LONDON — Netflix may find itself boxed out of the most coveted content in Europe's $76 billion pay TV market.
In Britain, a deal with broadcaster ITV Plc probably won't include the most recent episodes of successful shows such as Downton Abbey, a person with knowledge of the matter said, asking not to be named by Bloomberg News because the talks are confidential.
An agreement with the British Broadcasting Corp. last week allows Netflix to offer shows such as Top Gear, but only six months after the broadcaster has aired them.
Netflix's early entry in the U.S. market helped it become the biggest video-streaming service, even spurring premium channels HBO and Showtime to offer shows online. In Europe, the video-streaming service will have to wrest digital rights away from a cabal of powerful broadcasters who own most of the popular content and have their own streaming services.
"Broadcasters are controlling a lot of the premium, online, video-on-demand business" in Britain, said Rio Caraeff, chief executive officer of Vevo, a video-streaming company backed by Vivendi's Universal Music and Sony. "They're able to protect their television business by packaging it with their online business."
Netflix, whose biggest investors include Vanguard Group, JAT Capital Management and Morgan Stanley, plans to begin its British service in "early" 2012. Local consumers can already choose from video-streaming services by Amazon.com's Lovefilm unit, Ch. 4, the BBC, British Sky Broadcasting Group and ITV, the country's biggest commercial broadcaster.

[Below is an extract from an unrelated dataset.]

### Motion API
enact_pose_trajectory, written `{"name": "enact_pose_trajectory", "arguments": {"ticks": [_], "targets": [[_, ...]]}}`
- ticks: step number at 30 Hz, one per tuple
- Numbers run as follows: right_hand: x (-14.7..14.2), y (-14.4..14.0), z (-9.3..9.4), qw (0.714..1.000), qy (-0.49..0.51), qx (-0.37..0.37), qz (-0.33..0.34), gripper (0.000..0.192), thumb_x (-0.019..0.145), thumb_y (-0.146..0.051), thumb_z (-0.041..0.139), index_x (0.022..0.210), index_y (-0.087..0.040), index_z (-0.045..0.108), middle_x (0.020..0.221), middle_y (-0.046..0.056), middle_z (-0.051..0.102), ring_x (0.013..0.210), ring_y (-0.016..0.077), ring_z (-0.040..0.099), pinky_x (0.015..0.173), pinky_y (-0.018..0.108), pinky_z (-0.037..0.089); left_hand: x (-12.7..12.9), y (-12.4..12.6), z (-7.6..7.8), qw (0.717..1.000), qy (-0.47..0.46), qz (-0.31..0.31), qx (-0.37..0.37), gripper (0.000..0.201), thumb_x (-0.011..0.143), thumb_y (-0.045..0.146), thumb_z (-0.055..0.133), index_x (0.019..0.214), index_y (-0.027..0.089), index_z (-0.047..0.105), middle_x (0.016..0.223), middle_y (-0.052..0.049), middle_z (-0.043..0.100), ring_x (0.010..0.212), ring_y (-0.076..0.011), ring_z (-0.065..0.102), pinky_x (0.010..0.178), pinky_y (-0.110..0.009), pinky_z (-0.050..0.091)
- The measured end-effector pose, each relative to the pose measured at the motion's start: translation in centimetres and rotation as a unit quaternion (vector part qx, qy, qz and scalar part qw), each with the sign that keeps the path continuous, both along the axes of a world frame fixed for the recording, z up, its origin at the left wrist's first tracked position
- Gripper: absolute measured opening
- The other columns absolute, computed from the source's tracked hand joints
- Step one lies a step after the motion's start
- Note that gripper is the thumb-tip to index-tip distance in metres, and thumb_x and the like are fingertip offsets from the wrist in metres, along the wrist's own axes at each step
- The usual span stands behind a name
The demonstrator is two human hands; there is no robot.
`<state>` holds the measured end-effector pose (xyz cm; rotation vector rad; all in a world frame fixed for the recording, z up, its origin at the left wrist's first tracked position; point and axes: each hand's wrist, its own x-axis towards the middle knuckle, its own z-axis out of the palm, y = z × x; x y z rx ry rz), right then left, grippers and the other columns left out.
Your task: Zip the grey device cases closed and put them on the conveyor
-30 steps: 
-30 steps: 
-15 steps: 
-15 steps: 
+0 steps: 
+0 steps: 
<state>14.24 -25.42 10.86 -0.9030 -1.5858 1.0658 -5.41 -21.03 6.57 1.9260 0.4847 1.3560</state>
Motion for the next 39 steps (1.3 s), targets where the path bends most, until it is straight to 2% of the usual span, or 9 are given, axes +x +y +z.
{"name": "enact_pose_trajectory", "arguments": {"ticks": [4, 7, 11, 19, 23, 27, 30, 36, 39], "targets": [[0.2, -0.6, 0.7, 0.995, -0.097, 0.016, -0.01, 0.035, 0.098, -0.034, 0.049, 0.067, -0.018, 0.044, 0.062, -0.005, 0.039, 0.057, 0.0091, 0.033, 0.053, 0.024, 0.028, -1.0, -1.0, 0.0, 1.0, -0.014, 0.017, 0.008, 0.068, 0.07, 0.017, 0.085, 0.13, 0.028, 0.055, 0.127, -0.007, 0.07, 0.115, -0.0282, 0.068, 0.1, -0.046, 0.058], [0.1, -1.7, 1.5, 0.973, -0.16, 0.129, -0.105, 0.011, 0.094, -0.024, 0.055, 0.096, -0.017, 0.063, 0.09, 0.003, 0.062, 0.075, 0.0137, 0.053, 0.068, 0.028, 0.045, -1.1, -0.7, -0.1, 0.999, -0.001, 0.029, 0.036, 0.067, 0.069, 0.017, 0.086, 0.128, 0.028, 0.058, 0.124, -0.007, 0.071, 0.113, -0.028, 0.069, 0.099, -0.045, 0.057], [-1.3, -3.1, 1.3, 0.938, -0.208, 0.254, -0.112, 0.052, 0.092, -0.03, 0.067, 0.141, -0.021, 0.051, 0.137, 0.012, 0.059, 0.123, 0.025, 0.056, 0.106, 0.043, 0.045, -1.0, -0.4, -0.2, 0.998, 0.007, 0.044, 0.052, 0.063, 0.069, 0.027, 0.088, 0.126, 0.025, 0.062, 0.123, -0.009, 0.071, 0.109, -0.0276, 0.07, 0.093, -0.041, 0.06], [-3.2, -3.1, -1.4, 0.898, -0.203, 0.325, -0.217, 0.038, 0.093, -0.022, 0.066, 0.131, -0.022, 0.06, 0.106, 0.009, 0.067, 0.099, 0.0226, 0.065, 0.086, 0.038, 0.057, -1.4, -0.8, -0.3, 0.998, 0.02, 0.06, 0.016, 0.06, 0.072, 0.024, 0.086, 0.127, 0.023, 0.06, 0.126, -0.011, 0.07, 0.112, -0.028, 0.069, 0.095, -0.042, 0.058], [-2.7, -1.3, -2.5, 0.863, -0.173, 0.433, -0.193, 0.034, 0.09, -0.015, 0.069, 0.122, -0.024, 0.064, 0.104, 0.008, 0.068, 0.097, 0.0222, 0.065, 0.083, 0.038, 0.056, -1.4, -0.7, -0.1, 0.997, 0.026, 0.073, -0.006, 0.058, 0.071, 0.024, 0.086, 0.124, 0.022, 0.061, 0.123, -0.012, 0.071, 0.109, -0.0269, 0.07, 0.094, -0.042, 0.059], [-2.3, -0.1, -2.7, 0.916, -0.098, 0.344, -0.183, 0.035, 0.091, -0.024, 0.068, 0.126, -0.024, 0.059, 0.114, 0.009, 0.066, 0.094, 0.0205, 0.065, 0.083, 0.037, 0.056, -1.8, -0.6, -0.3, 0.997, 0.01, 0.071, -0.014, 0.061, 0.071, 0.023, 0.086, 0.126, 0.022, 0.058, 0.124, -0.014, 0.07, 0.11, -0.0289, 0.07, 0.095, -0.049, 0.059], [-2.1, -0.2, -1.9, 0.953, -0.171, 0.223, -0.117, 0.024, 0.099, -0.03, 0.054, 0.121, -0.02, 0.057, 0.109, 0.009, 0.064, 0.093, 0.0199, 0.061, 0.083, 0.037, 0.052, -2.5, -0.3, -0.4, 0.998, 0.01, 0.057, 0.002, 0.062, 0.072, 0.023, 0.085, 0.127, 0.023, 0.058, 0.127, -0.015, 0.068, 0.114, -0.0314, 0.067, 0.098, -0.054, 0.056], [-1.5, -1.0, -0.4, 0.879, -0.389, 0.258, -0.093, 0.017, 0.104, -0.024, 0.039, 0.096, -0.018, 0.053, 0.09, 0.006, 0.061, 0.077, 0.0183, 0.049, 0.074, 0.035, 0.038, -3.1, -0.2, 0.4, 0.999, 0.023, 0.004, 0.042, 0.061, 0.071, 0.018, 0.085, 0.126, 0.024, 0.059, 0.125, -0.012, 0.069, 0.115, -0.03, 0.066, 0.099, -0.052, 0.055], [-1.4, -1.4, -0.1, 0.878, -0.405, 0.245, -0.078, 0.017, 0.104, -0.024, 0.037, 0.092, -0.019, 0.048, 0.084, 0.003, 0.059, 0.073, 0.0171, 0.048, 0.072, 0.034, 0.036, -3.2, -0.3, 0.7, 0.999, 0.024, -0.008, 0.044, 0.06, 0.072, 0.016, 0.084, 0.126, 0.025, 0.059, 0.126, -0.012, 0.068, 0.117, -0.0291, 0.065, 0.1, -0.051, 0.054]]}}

Netflix has deals with Lions Gate Entertainment and Metro-Goldwyn-Mayer Studios to be the exclusive streaming provider in Britain and Ireland. The British service will also stream Miramax films such as Pulp Fiction.
In Spain, talks between Netflix and Antena 3 de Television and other local media companies ended this year without a deal as Netflix decided to focus on Britain and Ireland, said Francisco Sierra, a multimedia executive for the Spanish broadcaster.